> [Aim of the exercise]: Return every line from the records below that has the word "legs".

*** Opening Data for analysis ***

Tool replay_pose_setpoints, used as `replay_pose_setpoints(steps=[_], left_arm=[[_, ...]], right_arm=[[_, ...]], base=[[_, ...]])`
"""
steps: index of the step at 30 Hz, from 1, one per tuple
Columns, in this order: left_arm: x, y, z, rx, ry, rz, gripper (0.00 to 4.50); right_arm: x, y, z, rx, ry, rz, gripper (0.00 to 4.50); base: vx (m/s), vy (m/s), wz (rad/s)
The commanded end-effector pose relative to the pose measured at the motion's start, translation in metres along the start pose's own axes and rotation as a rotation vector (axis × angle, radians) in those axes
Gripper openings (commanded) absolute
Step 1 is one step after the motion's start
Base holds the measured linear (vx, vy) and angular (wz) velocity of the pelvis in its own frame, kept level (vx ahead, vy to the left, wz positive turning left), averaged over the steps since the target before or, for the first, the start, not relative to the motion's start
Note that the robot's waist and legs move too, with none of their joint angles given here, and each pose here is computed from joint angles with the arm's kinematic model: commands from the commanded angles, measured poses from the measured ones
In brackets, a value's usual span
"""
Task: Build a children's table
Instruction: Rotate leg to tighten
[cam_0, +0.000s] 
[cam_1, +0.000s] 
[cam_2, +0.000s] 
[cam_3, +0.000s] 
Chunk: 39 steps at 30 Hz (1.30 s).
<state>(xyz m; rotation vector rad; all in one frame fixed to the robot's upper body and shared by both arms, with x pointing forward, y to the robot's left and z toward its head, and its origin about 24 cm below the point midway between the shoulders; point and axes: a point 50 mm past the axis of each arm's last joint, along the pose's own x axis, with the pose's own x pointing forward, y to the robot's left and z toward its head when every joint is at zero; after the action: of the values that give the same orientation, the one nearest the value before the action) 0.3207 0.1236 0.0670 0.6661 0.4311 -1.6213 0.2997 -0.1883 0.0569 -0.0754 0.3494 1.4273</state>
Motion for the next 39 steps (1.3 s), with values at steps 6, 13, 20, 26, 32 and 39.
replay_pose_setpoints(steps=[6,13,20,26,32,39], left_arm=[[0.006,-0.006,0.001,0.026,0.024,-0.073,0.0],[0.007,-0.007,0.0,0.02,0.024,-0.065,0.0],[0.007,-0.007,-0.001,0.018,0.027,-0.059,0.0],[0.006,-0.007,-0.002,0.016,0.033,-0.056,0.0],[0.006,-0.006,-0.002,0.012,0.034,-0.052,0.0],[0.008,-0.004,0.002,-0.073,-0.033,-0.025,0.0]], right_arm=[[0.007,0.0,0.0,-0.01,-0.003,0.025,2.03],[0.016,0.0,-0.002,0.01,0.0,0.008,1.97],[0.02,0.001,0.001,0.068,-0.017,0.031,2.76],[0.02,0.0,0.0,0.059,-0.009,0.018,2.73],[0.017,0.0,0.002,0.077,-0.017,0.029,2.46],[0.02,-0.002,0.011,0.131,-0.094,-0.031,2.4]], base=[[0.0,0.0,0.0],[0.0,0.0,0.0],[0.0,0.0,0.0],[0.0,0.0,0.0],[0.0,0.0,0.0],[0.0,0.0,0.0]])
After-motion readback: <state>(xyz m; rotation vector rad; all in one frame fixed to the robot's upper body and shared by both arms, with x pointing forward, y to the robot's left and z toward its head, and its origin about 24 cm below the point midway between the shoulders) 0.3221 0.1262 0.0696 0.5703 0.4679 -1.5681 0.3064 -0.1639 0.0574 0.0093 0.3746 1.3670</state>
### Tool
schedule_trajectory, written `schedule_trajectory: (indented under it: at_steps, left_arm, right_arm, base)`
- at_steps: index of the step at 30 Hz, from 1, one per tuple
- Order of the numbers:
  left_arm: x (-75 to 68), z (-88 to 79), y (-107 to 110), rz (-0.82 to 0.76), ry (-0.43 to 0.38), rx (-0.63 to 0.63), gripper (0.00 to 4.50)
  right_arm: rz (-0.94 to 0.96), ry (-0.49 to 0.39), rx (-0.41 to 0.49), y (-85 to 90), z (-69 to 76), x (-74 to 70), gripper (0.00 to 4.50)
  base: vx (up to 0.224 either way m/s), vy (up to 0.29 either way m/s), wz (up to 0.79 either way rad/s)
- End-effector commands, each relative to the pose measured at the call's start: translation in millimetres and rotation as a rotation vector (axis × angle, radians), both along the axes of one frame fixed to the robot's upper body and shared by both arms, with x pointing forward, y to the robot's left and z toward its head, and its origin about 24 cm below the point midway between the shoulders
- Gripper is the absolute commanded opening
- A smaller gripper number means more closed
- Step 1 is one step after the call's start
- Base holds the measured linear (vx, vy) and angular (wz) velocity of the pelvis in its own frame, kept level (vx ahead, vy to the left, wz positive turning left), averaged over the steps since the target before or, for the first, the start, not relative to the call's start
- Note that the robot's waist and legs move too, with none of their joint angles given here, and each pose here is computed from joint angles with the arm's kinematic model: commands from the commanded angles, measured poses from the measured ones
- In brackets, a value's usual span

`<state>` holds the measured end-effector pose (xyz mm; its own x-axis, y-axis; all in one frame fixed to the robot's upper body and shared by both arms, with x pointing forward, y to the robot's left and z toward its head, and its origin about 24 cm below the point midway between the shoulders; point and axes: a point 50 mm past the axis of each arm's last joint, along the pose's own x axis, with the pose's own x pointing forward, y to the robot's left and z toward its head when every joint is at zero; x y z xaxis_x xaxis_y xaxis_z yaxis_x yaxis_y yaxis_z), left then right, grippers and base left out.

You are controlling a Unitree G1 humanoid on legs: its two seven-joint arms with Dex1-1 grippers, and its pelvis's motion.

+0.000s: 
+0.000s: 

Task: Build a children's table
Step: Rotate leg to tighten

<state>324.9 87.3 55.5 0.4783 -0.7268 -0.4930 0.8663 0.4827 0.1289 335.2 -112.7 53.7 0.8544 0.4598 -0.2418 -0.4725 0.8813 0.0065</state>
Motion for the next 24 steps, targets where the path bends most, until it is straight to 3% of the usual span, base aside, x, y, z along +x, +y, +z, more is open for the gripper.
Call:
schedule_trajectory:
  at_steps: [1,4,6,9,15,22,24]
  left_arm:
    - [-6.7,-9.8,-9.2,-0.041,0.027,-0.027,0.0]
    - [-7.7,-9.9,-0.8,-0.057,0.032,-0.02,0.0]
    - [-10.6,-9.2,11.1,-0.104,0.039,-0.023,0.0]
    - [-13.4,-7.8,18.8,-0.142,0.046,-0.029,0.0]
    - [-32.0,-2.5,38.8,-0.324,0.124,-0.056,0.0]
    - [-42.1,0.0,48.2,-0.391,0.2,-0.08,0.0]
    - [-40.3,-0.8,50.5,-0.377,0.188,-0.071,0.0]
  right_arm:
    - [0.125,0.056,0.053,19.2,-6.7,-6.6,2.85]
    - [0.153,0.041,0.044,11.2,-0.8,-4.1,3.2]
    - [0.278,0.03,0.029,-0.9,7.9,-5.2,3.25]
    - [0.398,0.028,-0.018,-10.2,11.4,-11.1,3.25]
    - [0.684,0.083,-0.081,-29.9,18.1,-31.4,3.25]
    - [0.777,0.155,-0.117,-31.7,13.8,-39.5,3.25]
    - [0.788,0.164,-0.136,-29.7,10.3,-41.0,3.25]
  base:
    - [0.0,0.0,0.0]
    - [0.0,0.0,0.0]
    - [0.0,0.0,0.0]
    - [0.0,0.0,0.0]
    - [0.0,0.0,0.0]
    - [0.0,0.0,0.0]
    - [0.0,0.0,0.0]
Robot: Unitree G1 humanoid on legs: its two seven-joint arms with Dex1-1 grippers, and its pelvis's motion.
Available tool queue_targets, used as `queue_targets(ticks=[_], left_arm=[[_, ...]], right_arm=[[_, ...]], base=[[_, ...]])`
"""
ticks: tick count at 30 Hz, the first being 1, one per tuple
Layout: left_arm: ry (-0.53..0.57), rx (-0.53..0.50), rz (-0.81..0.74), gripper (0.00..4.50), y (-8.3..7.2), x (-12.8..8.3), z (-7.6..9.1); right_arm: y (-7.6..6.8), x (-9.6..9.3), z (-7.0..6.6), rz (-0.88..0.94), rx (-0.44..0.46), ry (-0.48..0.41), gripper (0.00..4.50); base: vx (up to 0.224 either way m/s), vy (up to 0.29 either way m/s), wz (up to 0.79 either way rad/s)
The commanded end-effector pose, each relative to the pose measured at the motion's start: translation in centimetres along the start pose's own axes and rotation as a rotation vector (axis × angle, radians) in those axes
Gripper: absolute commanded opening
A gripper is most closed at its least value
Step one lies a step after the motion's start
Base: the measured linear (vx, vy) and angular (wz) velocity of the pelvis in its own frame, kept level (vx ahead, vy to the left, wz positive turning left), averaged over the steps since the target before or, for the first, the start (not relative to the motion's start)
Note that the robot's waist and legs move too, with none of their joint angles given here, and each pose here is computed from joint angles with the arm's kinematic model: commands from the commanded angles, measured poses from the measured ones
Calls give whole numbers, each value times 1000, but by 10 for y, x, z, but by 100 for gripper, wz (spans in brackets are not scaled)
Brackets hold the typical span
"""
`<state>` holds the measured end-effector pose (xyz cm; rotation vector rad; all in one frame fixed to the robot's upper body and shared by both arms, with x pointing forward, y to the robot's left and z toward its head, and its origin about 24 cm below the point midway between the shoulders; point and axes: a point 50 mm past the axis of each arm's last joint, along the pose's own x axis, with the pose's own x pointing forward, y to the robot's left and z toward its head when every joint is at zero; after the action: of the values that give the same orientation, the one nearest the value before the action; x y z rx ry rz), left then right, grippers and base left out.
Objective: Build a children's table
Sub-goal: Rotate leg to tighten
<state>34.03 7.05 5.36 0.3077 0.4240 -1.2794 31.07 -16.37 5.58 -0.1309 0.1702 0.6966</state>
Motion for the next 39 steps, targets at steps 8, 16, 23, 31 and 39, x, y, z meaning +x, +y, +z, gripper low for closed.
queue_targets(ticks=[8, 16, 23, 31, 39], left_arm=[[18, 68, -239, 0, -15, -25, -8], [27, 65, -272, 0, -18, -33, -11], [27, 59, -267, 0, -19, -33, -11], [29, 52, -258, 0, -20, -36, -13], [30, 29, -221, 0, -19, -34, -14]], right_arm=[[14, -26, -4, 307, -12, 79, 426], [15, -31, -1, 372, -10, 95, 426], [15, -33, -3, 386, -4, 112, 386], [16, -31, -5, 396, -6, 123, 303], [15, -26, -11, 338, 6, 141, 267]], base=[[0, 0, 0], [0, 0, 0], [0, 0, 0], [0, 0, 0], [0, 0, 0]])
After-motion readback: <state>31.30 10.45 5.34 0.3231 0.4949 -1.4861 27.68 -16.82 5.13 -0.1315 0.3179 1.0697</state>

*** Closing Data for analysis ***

> [Answer]:
Note that the robot's waist and legs move too, with none of their joint angles given here, and each pose here is computed from joint angles with the arm's kinematic model: commands from the commanded angles, measured poses from the measured ones
- Note that the robot's waist and legs move too, with none of their joint angles given here, and each pose here is computed from joint angles with the arm's kinematic model: commands from the commanded angles, measured poses from the measured ones
You are controlling a Unitree G1 humanoid on legs: its two seven-joint arms with Dex1-1 grippers, and its pelvis's motion.
Robot: Unitree G1 humanoid on legs: its two seven-joint arms with Dex1-1 grippers, and its pelvis's motion.
Note that the robot's waist and legs move too, with none of their joint angles given here, and each pose here is computed from joint angles with the arm's kinematic model: commands from the commanded angles, measured poses from the measured ones

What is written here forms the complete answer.